- To do
Could you find every line in the records below that contains the word "camera" and copy it?

- Source records
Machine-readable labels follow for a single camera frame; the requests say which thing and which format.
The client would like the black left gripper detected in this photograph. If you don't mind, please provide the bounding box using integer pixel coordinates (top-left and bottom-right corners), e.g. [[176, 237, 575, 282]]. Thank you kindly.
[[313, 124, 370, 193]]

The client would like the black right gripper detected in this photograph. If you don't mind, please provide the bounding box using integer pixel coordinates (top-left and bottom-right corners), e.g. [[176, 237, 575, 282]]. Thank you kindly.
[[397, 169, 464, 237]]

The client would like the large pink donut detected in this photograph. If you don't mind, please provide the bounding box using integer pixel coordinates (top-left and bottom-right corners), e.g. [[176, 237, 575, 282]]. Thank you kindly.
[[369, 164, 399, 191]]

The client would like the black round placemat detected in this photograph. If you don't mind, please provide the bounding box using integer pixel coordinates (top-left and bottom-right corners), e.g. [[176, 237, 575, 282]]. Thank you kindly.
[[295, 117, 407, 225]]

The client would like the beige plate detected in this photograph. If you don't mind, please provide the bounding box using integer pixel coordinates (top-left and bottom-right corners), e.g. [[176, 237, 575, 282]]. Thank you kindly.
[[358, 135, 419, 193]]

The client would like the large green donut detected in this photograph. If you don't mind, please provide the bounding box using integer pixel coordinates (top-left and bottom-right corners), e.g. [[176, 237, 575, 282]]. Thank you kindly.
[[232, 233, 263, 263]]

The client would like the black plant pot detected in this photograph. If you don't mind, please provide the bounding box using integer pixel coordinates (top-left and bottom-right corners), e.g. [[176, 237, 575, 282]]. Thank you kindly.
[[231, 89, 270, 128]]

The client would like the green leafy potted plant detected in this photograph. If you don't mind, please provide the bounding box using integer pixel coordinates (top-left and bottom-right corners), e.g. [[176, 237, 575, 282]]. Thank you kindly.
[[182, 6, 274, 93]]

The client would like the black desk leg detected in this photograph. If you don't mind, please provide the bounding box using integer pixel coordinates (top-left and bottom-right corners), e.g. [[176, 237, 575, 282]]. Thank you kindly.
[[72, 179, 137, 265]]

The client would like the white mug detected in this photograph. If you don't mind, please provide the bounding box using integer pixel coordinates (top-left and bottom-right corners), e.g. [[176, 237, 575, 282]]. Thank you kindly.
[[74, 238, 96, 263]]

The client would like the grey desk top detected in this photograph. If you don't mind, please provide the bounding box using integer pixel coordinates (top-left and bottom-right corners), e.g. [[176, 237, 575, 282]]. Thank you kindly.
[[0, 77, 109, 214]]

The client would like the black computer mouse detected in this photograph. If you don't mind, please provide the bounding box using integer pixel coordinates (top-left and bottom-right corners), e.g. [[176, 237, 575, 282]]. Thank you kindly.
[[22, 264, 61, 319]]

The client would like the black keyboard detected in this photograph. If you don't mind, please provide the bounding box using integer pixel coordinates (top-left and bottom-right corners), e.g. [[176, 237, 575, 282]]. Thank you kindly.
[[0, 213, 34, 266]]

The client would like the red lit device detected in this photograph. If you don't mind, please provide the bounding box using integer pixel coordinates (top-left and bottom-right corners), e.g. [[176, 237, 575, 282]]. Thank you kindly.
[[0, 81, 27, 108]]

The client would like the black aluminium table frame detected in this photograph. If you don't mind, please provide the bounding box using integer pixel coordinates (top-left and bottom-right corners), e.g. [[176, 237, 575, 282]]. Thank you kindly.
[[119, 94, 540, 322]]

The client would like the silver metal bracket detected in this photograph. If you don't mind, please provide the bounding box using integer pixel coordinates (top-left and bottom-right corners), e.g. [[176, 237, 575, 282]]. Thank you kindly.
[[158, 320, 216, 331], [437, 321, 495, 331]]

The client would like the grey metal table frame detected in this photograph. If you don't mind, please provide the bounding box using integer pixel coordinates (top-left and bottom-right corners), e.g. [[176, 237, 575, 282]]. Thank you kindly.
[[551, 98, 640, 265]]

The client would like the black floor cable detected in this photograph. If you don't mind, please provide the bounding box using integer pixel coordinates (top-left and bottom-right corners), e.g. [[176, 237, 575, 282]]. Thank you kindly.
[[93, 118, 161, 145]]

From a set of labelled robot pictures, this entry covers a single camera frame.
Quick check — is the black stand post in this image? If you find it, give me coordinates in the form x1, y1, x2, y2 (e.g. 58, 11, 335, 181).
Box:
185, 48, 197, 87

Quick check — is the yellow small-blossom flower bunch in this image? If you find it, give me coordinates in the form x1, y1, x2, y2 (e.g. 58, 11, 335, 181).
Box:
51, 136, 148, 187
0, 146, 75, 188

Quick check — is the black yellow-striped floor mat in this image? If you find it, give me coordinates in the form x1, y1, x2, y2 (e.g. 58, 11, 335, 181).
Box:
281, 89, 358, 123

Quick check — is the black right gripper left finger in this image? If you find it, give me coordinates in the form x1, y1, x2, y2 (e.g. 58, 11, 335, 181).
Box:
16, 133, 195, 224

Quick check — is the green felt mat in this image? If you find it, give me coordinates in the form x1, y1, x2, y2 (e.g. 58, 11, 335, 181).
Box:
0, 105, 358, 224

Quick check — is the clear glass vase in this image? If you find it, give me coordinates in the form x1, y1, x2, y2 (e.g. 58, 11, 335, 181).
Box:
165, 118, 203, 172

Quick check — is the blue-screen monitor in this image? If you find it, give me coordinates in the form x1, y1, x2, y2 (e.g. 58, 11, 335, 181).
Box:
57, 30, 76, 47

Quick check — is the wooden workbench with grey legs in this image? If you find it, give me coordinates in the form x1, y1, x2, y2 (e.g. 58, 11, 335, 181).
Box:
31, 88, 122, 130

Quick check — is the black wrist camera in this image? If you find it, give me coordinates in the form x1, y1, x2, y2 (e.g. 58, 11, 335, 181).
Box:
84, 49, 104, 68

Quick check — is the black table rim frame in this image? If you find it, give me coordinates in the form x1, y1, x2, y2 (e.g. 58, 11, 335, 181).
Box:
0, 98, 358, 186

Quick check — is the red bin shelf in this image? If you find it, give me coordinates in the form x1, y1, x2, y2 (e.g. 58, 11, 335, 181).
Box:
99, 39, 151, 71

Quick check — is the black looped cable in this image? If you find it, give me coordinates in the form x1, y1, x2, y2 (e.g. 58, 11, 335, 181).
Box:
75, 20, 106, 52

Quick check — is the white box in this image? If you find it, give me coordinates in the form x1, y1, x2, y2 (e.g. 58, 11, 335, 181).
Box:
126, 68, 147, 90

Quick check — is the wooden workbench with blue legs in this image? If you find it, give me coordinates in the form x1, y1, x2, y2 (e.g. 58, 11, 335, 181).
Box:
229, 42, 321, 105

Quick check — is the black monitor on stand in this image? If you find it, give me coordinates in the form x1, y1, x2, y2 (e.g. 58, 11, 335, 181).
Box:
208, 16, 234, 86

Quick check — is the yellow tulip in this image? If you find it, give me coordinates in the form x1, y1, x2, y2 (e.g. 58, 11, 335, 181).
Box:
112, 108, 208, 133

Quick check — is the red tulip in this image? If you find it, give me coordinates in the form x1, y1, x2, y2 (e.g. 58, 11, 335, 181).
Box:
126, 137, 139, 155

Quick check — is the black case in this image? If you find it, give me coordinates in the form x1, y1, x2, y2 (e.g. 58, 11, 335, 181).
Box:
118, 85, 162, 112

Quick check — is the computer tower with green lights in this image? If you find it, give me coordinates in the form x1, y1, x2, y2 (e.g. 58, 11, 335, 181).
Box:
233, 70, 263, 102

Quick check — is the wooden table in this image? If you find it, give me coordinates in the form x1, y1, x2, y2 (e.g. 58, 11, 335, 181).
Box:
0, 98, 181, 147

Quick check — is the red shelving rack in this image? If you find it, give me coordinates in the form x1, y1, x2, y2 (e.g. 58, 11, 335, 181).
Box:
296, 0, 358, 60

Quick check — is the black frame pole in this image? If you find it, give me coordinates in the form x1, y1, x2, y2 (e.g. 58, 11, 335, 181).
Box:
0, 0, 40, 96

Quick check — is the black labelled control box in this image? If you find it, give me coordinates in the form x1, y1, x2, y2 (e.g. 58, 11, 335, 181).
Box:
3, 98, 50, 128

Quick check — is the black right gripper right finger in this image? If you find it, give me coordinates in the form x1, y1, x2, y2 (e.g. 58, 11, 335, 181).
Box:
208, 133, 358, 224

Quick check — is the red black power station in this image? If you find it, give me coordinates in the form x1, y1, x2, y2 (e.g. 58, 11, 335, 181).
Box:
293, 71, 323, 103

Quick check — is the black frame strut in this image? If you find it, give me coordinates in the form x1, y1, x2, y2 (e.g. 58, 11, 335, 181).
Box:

- Answer box
Machine-readable labels follow for a single camera frame; the requests say which thing and which format.
From a set of labelled robot pictures, this entry covers a single camera frame.
Quick check — is the black wrist camera in this image? If you find it, give me coordinates in the form x1, y1, x2, y2 (e.g. 58, 11, 335, 181).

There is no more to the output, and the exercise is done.